# Work to complete
Print the whole listing again, exactly as it stands.

# Dataset section
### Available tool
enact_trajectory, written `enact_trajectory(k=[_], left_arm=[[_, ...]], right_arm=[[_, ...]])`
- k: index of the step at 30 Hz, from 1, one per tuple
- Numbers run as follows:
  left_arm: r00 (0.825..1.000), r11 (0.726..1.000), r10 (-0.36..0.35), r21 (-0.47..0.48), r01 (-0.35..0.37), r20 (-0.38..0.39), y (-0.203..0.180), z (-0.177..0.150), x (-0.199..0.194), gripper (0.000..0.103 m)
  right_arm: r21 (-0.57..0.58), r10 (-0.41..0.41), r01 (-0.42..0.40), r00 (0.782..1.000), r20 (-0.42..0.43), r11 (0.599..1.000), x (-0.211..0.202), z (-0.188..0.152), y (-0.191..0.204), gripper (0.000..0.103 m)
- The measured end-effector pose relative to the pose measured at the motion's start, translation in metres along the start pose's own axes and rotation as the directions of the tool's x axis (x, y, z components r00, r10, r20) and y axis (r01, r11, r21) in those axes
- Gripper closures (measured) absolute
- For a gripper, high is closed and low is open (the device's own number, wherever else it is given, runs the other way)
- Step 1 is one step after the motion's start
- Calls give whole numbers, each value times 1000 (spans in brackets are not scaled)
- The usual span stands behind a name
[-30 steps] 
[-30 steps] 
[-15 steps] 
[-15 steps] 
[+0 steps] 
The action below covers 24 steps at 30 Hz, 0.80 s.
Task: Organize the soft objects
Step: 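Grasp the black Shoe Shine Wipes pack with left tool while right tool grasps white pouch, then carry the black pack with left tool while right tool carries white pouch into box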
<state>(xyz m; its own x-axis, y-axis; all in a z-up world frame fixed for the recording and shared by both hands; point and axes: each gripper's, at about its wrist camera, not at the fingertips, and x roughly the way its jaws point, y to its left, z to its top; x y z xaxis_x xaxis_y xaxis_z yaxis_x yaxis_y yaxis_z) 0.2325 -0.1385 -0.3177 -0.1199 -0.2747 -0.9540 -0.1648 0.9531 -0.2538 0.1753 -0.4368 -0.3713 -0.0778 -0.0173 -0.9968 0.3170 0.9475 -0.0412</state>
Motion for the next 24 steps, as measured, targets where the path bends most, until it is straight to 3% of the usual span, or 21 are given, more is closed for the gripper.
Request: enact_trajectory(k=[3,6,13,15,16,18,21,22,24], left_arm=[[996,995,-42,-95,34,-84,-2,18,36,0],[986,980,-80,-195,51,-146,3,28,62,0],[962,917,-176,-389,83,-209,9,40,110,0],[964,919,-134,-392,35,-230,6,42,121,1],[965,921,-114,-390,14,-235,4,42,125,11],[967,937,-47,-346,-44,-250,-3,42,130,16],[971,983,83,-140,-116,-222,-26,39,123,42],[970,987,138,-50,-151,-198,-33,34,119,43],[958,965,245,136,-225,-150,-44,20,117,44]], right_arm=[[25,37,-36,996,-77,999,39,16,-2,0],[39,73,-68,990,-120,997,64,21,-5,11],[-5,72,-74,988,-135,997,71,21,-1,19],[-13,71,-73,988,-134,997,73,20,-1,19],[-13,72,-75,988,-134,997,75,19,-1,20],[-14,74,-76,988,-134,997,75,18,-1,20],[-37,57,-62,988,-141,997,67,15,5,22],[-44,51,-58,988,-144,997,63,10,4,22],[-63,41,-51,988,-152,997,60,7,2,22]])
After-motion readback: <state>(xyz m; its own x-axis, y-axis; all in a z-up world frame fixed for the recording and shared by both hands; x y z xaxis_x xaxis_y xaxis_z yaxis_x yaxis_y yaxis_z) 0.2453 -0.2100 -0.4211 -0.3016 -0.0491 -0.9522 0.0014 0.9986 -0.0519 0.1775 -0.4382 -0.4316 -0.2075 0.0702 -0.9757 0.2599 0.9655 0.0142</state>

# Exercise response
### Available tool
enact_trajectory, written `enact_trajectory(k=[_], left_arm=[[_, ...]], right_arm=[[_, ...]])`
- k: index of the step at 30 Hz, from 1, one per tuple
- Numbers run as follows:
  left_arm: r00 (0.825..1.000), r11 (0.726..1.000), r10 (-0.36..0.35), r21 (-0.47..0.48), r01 (-0.35..0.37), r20 (-0.38..0.39), y (-0.203..0.180), z (-0.177..0.150), x (-0.199..0.194), gripper (0.000..0.103 m)
  right_arm: r21 (-0.57..0.58), r10 (-0.41..0.41), r01 (-0.42..0.40), r00 (0.782..1.000), r20 (-0.42..0.43), r11 (0.599..1.000), x (-0.211..0.202), z (-0.188..0.152), y (-0.191..0.204), gripper (0.000..0.103 m)
- The measured end-effector pose relative to the pose measured at the motion's start, translation in metres along the start pose's own axes and rotation as the directions of the tool's x axis (x, y, z components r00, r10, r20) and y axis (r01, r11, r21) in those axes
- Gripper closures (measured) absolute
- For a gripper, high is closed and low is open (the device's own number, wherever else it is given, runs the other way)
- Step 1 is one step after the motion's start
- Calls give whole numbers, each value times 1000 (spans in brackets are not scaled)
- The usual span stands behind a name
[-30 steps] 
[-30 steps] 
[-15 steps] 
[-15 steps] 
[+0 steps] 
The action below covers 24 steps at 30 Hz, 0.80 s.
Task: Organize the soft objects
Step: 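Grasp the black Shoe Shine Wipes pack with left tool while right tool grasps white pouch, then carry the black pack with left tool while right tool carries white pouch into box
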<state>(xyz m; its own x-axis, y-axis; all in a z-up world frame fixed for the recording and shared by both hands; point and axes: each gripper's, at about its wrist camera, not at the fingertips, and x roughly the way its jaws point, y to its left, z to its top; x y z xaxis_x xaxis_y xaxis_z yaxis_x yaxis_y yaxis_z) 0.2325 -0.1385 -0.3177 -0.1199 -0.2747 -0.9540 -0.1648 0.9531 -0.2538 0.1753 -0.4368 -0.3713 -0.0778 -0.0173 -0.9968 0.3170 0.9475 -0.0412</state>
Motion for the next 24 steps, as measured, targets where the path bends most, until it is straight to 3% of the usual span, or 21 are given, more is closed for the gripper.
Request: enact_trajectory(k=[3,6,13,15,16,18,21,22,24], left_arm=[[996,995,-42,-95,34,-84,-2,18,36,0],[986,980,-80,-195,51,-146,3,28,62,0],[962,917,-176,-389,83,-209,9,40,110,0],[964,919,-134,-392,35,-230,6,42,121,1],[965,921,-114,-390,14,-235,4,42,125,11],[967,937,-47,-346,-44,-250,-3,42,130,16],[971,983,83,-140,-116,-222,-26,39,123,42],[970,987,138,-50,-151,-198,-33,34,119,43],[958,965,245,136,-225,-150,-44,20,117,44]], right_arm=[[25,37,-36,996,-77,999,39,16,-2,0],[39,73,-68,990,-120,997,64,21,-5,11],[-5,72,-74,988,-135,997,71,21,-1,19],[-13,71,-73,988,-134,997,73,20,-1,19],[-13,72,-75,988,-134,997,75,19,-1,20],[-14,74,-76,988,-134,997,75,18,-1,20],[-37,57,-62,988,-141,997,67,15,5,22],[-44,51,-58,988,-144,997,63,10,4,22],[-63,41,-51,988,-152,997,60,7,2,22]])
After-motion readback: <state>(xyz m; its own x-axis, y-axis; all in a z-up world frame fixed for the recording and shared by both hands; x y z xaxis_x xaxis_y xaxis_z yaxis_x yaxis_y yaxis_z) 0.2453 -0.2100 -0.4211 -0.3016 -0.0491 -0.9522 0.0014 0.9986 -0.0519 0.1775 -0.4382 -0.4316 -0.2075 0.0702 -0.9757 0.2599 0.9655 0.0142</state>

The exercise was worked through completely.